Une série de dessins au fusain/à la craie parue en 2004 se révèle paradigmatique afin de comprendre les travaux de Claudia Betzin. Le point de départ était un modèle vivant, visible au travers de deux films plastiques se chevauchant l’un l’autre.
De vagues silhouettes apparaissent sur une surface picturale qui semble être née d’un mouvement singulier et qui dans un même temps se divise en différents espaces picturaux. Parfois, les silhouettes se dispersent dans une moitié supérieure et une moitié inférieure, séparées en leur milieu tel un fleuve indolent qui les traverse, et qui en d’autres endroits s’étend au-dessus d’elles tel un lourd nuage. L’emboîtement des surfaces et des profondeurs, des recouvrements et de rejets des différents plans d’images, de la formation et de la déconstruction de l’espace transforme l’image en un discontinuum où vient s’accrocher le regard. Ce n’est que lorsque le regard s’est emparé d’un segment spatial, qu’il l’a exploré couche après couche et que l’apparence s’est alors peu à peu transformée en une première perception d’un éventuel rapport, qu’il peut à nouveau quitter l’espace de l’image, afin que puisse se développer, à distance de l’image et par interaction avec les autres segments spatiaux, un nouveau réseau de relations spatiales, qu’il convient une fois encore d’examiner et d’explorer. Mais si tôt qu’une structure relationnelle semble se stabiliser, le regard se heurte à une résistance et sombre ou s’échoue dans l’épaisseur de l’image. Tournant autour du motif pictural présumé, le regard est systématiquement renvoyé à lui-même et à ses propres projections, rejetées entre lui-même et l’image, et ce n’est qu’une seconde approche visuelle qui le libère de cette fixation momentanée, jusqu’à ce que le regard libéré se perde à nouveau dans l’image.

Ce qui se développe dans le cadre de ce processus de réception des tableaux de Claudia Betzin n’est rien d’autre que le potentiel conduisant également à leur naissance. Ce n’est pas par hasard que l’artiste évoque qu’elle doit préparer ses toiles, qu’elle se lance dans une première ébauche picturale intuitive puis se l’approprie, constituant ainsi le point de départ de tous les autres tableaux, des images naissantes et des rejets picturaux. Ce n’est pas par hasard non plus que le procédé de surpeinture, d’enlèvement, de recouvrement, que l’on retrouve d’une façon ou d’une autre dans l’ensemble de ses travaux, joue un rôle déterminant. Et ce n’est toujours pas un hasard si des associations figuratives ou pittoresques et des horizons de sens se dessinent, qui n’ont pas d’autre sens que de créer une distance nécessaire pour pouvoir prendre du recul par rapport à quelque chose.

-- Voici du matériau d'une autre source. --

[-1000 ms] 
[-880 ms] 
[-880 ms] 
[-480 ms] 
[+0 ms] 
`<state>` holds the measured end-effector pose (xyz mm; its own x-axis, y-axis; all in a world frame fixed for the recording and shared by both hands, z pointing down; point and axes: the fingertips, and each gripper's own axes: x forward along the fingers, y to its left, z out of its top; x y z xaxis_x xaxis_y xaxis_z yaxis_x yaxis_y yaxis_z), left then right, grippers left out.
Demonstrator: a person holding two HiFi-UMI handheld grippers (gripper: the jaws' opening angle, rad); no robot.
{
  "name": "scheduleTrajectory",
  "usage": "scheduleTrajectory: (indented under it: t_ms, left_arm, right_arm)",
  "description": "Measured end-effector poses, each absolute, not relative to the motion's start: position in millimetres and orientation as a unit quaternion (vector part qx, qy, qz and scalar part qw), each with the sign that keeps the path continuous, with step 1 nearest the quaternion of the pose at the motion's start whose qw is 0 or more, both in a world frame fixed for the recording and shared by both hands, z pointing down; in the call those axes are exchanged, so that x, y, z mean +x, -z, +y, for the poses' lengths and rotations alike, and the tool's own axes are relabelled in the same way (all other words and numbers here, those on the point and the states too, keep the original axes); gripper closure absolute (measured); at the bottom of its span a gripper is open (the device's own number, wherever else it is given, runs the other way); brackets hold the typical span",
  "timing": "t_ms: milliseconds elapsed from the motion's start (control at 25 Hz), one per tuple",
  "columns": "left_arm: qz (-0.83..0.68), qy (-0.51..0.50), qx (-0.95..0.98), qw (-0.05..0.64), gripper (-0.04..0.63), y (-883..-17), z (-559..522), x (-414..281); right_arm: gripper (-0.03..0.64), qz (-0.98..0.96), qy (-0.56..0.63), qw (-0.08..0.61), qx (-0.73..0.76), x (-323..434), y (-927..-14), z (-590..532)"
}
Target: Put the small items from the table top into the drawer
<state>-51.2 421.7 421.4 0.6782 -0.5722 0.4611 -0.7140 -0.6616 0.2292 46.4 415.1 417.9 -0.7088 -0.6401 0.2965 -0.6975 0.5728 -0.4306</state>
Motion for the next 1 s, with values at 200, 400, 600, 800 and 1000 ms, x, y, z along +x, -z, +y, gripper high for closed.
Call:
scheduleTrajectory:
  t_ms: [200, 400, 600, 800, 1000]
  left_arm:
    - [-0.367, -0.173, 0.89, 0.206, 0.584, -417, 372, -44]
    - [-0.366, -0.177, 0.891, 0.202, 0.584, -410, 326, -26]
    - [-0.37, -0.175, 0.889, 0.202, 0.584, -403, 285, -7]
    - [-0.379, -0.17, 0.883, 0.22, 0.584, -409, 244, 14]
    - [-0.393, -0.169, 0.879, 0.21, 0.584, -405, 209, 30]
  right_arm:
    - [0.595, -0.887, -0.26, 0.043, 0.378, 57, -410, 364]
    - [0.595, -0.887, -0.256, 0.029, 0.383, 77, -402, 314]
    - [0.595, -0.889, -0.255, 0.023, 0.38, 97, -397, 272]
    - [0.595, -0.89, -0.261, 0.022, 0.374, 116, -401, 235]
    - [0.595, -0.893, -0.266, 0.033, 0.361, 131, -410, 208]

L’effet de réciprocité caractéristique entre le positionnement, l’apparence, la réflexion et l’imagination dans la genèse de l’image correspond à la concomitance de l’apparence, de la projection, de la réflexion et de la perception au niveau de la réception. L’important s’opère entre les images – au niveau de la production entre les différentes situations de l’image, au niveau de la réception entre les différentes phases de l’appropriation de l’image. Entre les deux, l’expression se transforme en articulation et le vu devient perçu.

Au premier abord, ceci peut s’appliquer à de nombreuses images, mais la particularité des travaux de Claudia Betzin réside toutefois en ce que les formes de perception des images se sont transformées dans le cadre de leur processus de production, car les deux aspects de l’image – genèse et réception – sont liés l’un à l’autre de manière indissoluble. Il n’est plus possible d’établir une stricte distinction entre le point de vue de l’observateur et celui de l’artiste. Dans cet échange saltatoire, les deux points de vue perçoivent simultanément ce qui permet aux moments de la production picturale et de la réception de se croiser, à tel point que l’image propre apparaît dans l’espace intermédiaire de ce double dialogue.

Claudia Betzin est ainsi parvenue à combiner les prétendues oppositions en faisant fi de toutes les distinctions, car sa peinture laisse suffisamment d’espace à ces oppositions pour s’épanouir. Coupes, séparations et cassures intentionnelles thématisent en permanence, outre les surfaces d’images à l’atmosphère dense et très travaillées, le processus même de sa peinture qui, dans toute sa volatilité, se caractérise par une inquiétante corporéité.

À l’instar des tons froids et chauds souvent juxtaposés de façon soudaine dans ses œuvres, de deux surfaces d’images distinctes qui viennent se compléter pour former une seule et même image, ainsi que des éléments graphiques se transformant en peinture et vice versa, à l’instar de l’espace qui se déploie dans le temps et du temps qui s’inscrit dans les différents espaces, c’est avec le même soin et la même impondérabilité que la peinture de Claudia Betzin oscille entre processus et entrée en matière, entre objectivité et abstraction, entre première impression et manifestation – un dialogue sans fin entre formes et conception, au cœur duquel naît la peinture.